İlim ve Medeniyet
Yeni Nesil Sosyal Bilimler Platformu
Türkiye'nin ithal sorunlarla uğraşmaktan asli sorunlarıyla uğraşmaya mecali kalmamış bir ülke olduğunu hepimiz idrak etmiş durumdayız. Bu sonuca varmamızda ki en önemli sebep; ülke içi gündemin ve entelektüel faaliyetin Batılılar tarafından belirlenmesidir.
Bu durum bizim bizden uzaklaşmamız anlamına geliyor. Kendimizi tanımamıza veya duruma göre unutmamıza yol açıyor. Çünkü bizden olmayan birisinin eliyle sorunlarımız gündeme alınıyor veya gündemden düşüyor. Gittikçe kendimizin olmayan sorunları kendimiz gibi, bizim olan sorunları ise hiç aklımıza getirmiyoruz.
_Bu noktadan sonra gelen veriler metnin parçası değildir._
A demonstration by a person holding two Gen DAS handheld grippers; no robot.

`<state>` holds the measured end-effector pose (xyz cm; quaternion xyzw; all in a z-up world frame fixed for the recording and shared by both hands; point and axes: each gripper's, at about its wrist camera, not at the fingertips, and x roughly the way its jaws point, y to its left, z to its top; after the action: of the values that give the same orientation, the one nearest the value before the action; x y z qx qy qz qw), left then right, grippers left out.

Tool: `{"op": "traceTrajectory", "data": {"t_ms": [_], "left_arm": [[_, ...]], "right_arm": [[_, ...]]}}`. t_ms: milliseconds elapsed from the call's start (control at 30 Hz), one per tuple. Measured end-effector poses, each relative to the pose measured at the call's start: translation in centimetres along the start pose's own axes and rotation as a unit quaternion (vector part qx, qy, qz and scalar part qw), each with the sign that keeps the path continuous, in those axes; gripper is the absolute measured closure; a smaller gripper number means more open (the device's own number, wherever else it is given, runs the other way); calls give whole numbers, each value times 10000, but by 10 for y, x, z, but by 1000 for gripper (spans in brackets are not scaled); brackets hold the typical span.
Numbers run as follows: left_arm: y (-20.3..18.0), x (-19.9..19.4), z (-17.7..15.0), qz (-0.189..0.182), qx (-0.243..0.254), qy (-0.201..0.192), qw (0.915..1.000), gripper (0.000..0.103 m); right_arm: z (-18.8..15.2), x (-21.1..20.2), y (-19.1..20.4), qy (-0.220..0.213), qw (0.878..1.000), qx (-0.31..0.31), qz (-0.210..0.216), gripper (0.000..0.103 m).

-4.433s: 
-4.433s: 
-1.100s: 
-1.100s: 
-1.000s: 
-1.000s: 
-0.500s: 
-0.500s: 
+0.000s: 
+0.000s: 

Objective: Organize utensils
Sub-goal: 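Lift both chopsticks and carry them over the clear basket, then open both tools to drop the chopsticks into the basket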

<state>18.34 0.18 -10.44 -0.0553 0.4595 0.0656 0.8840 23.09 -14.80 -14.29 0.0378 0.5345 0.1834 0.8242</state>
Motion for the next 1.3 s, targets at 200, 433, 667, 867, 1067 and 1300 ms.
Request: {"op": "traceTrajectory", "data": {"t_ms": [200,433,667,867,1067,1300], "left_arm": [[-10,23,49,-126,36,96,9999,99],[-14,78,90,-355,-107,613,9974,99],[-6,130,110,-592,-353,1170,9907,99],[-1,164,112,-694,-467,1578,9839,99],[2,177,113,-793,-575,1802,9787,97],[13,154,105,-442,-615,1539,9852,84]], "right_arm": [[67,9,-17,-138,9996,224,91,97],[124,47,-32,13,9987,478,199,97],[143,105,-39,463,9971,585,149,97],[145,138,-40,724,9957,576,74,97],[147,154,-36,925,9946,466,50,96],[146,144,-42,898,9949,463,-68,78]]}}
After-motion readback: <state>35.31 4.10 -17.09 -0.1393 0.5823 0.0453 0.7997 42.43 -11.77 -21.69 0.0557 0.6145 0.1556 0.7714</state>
Bir insan teki üzerinden konuşsak dahi o insanın sorun ve dertleriyle bir bütün oluşturduğunu görürüz. Ülke bazında değerlendirildiğinde bu durum daha çarpıcı olarak ortaya çıkar. Çünkü ülkeden bahsetmek genel anlamda bir toplumdan bahsetmektir. Ve tarihin gözetimi altında şu yorumu gerçekleştirebiliriz ki: Toplumlar alelade bir şekilde ortaya çıkmazlar. O toplumların özelliklerini oluşturan bir kültürleri vardır. Bu kültürün geçirdiği merhaleler bir bakıma o toplumun merhalelerinden bahsetmektir. Toplum hayatı açısından, dünyanın o anki durumu, toplumun diğer toplumlarla olan ilişkisi, onun bir bakıma toplumlar arasında yerini belirtmektedir. Bu belirtilen yer ise ona iyi veya kötü yönlerini anlamada yardımcı olur. Mukayesesini kolaylaştırır.
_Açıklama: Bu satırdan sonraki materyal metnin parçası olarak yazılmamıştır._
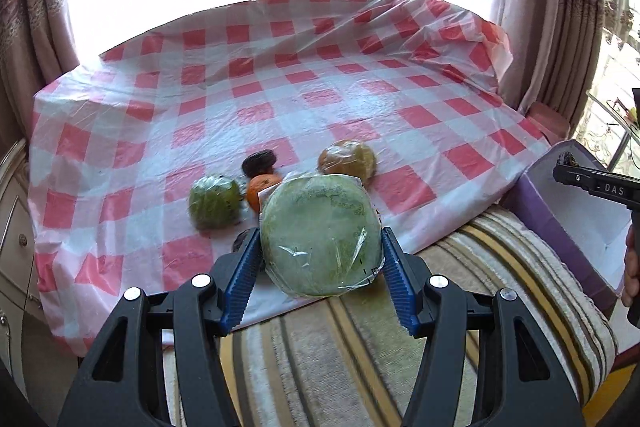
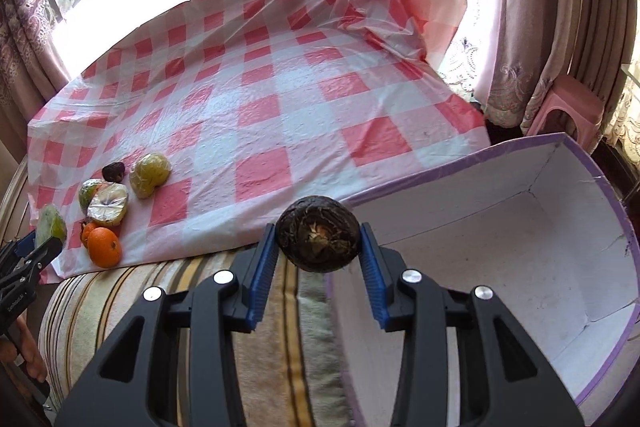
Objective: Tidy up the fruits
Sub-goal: 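Carry the dark fruit and cabbage in both grippers over the white box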
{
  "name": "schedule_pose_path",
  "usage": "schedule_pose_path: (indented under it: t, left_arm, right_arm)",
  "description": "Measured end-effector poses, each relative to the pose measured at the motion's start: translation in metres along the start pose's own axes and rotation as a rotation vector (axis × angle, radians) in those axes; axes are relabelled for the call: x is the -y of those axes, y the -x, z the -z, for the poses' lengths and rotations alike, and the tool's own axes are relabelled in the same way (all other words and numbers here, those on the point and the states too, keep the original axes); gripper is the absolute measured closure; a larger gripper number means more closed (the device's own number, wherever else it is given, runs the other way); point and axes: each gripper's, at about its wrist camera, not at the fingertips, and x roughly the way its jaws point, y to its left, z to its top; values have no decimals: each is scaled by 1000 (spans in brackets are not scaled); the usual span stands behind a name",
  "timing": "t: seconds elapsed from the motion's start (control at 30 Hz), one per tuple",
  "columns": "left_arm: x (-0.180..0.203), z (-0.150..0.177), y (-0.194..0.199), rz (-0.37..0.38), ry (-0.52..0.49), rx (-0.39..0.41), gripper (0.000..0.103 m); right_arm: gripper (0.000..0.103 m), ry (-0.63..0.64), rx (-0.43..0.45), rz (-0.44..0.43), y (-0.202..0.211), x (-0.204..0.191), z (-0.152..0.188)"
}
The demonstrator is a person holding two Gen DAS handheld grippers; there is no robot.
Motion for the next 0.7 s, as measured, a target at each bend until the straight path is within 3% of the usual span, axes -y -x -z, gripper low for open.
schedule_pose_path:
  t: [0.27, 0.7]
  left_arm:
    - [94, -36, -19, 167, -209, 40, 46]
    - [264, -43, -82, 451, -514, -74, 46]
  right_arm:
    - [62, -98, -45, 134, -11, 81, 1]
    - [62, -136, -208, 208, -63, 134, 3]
Ancak var olan sorun ve dertler tikellik arz eder. Yani kültürden kültüre bu sorunların farklılığı hemen dikkat çeker. Dikkat çekmelidir aslında. Şuan çekmemesi benim yazıyı yazmama vesile olan şeydir.
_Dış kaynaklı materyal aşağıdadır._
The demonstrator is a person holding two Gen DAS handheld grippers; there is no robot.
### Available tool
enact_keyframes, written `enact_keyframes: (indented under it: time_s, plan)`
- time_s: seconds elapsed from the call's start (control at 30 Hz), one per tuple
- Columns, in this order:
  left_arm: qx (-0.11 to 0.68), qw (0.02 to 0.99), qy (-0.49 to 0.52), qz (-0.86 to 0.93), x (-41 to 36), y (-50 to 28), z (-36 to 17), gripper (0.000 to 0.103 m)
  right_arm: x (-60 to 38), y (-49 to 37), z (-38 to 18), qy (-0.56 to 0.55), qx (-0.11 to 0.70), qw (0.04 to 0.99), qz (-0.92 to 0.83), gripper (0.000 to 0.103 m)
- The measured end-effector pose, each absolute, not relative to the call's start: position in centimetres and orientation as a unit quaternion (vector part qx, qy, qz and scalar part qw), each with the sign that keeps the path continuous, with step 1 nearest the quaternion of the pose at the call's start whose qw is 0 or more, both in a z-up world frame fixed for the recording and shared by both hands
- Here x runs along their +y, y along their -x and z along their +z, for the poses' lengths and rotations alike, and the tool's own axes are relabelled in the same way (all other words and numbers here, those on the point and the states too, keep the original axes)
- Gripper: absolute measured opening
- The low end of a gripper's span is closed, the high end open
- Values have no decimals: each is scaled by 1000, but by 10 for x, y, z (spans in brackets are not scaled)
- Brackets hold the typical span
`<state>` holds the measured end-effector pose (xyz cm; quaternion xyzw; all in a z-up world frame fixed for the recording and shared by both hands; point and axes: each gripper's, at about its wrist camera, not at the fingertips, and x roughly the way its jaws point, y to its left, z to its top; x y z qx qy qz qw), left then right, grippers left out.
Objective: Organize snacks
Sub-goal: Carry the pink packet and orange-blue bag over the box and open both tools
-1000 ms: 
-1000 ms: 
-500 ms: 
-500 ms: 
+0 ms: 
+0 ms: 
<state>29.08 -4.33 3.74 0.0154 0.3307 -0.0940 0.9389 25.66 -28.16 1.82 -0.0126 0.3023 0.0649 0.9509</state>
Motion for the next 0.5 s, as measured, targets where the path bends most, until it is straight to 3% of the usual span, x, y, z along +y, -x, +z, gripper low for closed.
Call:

Batının emperyalizmi sınır tanımadı, sömürgeleştirdiği toplumları kıskacına alırken en önemli darbeyi kültürlerine, buna bağlı olarak millet hayatlarına vurdu. Bahsettiğimiz mesele kültür emperyalizmi. Sanki bütün toplumlar Batının yaşadığı tarihi süreçleri yaşamış, geçtiği merhalelerden geçmiş gibi önlerine aldıkları ve aşmaları gereken sorunlar Batının yaşadığı sorunlardır. Bir bakıma Batının yaşattığı sorunlardır. Ancak bu, toplumları kimlik krizine hapsetmekle kalmayıp onların kimliklerinin ellerinden kayıp gitmesine kadar ulaşan bir süreci ifade ediyor. Bir zaman sonra gündemi kendi gündemi değil önceden programlanmış kendisinin olmayan bir gündem yığınına dönüşüyor. Burada gündemden kastım o kültürün, toplumun tarihsel olarak veya o günle alakalı ilgilenmesi gereken konulardan bahsediyorum.
Bu tablo en basitinden din-bilim, akıl-gönül bağlamında ülkemizde gerçekleştirilen tartışmalara baktığımız zaman dahi anlayabileceğimiz bir şeydir. Batı kendi içinde ilk başta kiliseyle dini özdeşleştirmek suretiyle kilisenin yaptıklarını dine hasretti. Sonra kilisenin yaptığı hataları öne sürerek bir din eleştirisi gerçekleştirdi ve bunu tüm inançları kapsayacak şekilde halletti. Kilisenin bilimsel çalışmalara akla hakaret edercesine olan tutumunun faturasını dine kesti. Bu eleştiri ardına papazların, rahiplerin yerine bilim adamlarını geçirerek kendini bu temellerde inşa etti. Amacım bu konuyu ele almak olmadığım için geçiyorum. Bunları söylemekten kastım biz bu süreçleri yaşamasak dahi yaşamışız gibi ele alıp sanki bizde de böyle bir karşıtlık varmış gibi gündem etmeye devam ediyoruz. Oysaki çok daha mühim ve elzem konularımız var tartışmamız gereken.
Bu durum kesinlikle bizim gündemimizin, sorunlarımız çerçevesinde çizilmediği anlamına geliyor. İşe ilk başta tarihsel anlamda bir bütünlük kazandırarak nelerle uğraşmamız gerektiğine ulaşarak başlamamız gerektiğini düşünüyorum. Böylelikle hem kendimizi unuttuğumuz oranda hatırlamamız hem de bugüne ışık tutacak malzemeyi ele geçirmiş oluruz.